A locking mechanism (FIGS. 1, 6 & 8 ) is variously illustrated comprising a channel 164 formed in the raised section 146, which is provided with two openings 166, 168, provided therein. These two openings 166, 168 may be provided as elongated channels and are designed to interact with two protrusions 22, 24 formed on an arm 26 provided on a male connector 20.
The male connector 20 may be provided with an exterior surface 28 that may include at least one or more O-ring(s) 30 that can interact with an interior surface of cavity 152 formed by raised section 146. The arm 26 is designed to engage with channel 164 formed in the raised section 146. When the male connector 20 is fully advanced into electrical connector 100, the protrusions 22, 24 will interlock with openings 166, 168 for a lock such that the male connector 20 cannot be withdrawn without pressing downward on arm 26 to disengage the protrusions 22, 24 from openings 166, 168.

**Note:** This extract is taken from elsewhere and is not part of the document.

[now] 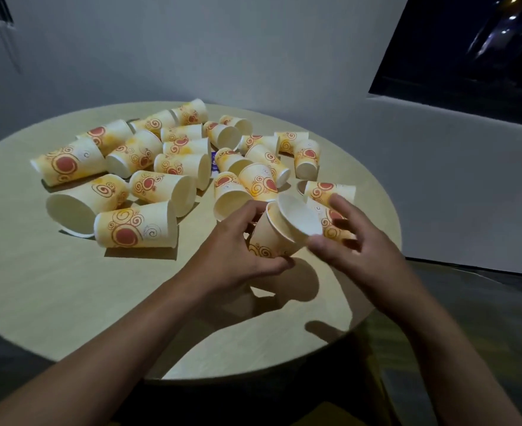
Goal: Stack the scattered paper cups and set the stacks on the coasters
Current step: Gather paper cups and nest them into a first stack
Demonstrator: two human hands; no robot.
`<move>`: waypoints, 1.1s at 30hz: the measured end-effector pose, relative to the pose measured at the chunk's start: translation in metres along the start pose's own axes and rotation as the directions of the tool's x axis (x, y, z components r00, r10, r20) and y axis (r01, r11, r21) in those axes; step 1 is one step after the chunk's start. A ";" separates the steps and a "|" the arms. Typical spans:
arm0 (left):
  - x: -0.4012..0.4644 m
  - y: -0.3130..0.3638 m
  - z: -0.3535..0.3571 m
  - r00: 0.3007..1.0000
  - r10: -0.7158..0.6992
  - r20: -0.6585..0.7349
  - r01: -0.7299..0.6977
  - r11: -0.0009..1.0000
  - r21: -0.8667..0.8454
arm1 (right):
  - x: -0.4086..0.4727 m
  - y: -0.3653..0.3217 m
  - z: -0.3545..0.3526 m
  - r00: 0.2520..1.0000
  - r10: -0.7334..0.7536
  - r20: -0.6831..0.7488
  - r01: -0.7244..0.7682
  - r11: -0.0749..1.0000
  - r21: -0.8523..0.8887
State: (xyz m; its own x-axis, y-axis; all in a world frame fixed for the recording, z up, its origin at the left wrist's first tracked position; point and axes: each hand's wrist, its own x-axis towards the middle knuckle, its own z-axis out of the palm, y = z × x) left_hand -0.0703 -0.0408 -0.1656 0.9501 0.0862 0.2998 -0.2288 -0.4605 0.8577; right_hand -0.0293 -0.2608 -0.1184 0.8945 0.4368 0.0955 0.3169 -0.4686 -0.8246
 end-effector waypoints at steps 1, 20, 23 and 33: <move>0.000 -0.002 -0.002 1.000 -0.008 -0.015 0.008 1.000 -0.001 | 0.000 0.005 -0.007 1.000 0.018 -0.013 -0.017 0.999 0.035; -0.003 0.000 0.000 0.998 -0.042 -0.046 0.045 0.997 0.055 | 0.031 0.036 -0.013 0.976 0.113 -0.183 -0.043 0.936 0.349; -0.003 0.002 0.003 0.997 -0.058 -0.048 0.061 0.995 0.075 | 0.033 0.026 -0.010 0.979 0.103 -0.174 0.038 0.752 0.659; -0.002 0.001 -0.003 0.994 -0.085 -0.073 0.091 0.993 0.071 | 0.045 0.027 -0.011 0.964 0.141 -0.227 -0.085 0.967 0.241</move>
State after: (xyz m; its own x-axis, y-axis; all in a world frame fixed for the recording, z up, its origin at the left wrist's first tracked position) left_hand -0.0732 -0.0387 -0.1646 0.9481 0.1895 0.2552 -0.1262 -0.5123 0.8495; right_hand 0.0232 -0.2619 -0.1302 0.9783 0.1806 0.1017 0.1541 -0.3057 -0.9396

An end face 38 of male connector 20 is provided with four receptacles 32 that are designed to receive pins 132. In this configuration, there are four pins 132 and four corresponding receptacles 32.
Referring to FIG. 10 , an exploded view of the electrical connector 200 according to one configuration of the invention is presented. The electrical connector 200 comprises a connector base 202 and a connector body 204. The connector body 204 is detachable from the connector base 202 as shown in FIG. 10 .
The connector base 202 may comprise an elastic material as described in connection with the 4-pin configuration previously described.
The connector base 202 is designed to fit into an opening 10 of a surface 12 as shown in FIGS. 12, 16 & 18 . A generic surface is shown in the drawings to illustrate how the electrical connector 200 can be affixed to a surface 12.
The connector base 202 comprises a body portion 206 and a flange section 208, which can variously be seen in FIGS. 11 & 12 . The body portion 206 has an exterior surface 210, that includes a series of upstanding ridges 212. The upstanding ridges 212 are formed of the elastic material and are designed to be slightly larger in diameter than the opening 10 such that they deform when the body portion 206 is inserted into the opening 10 forming a first seal for the electrical connector 200. While five upstanding ridges 212 have been used in the current example, it is contemplated the fewer or more may be used depending on the application.
The connector base 202 also includes flange section 208 that is formed having a perimeter larger than the body portion 206. The flange section 208 includes a contact surface 214 that is designed to lay flat against surface 12 (FIG. 14 ). Additionally, the flange section 208 is formed having two elongated sections opposite each other having holes 216, 218 formed therein for receiving fastening members (not shown).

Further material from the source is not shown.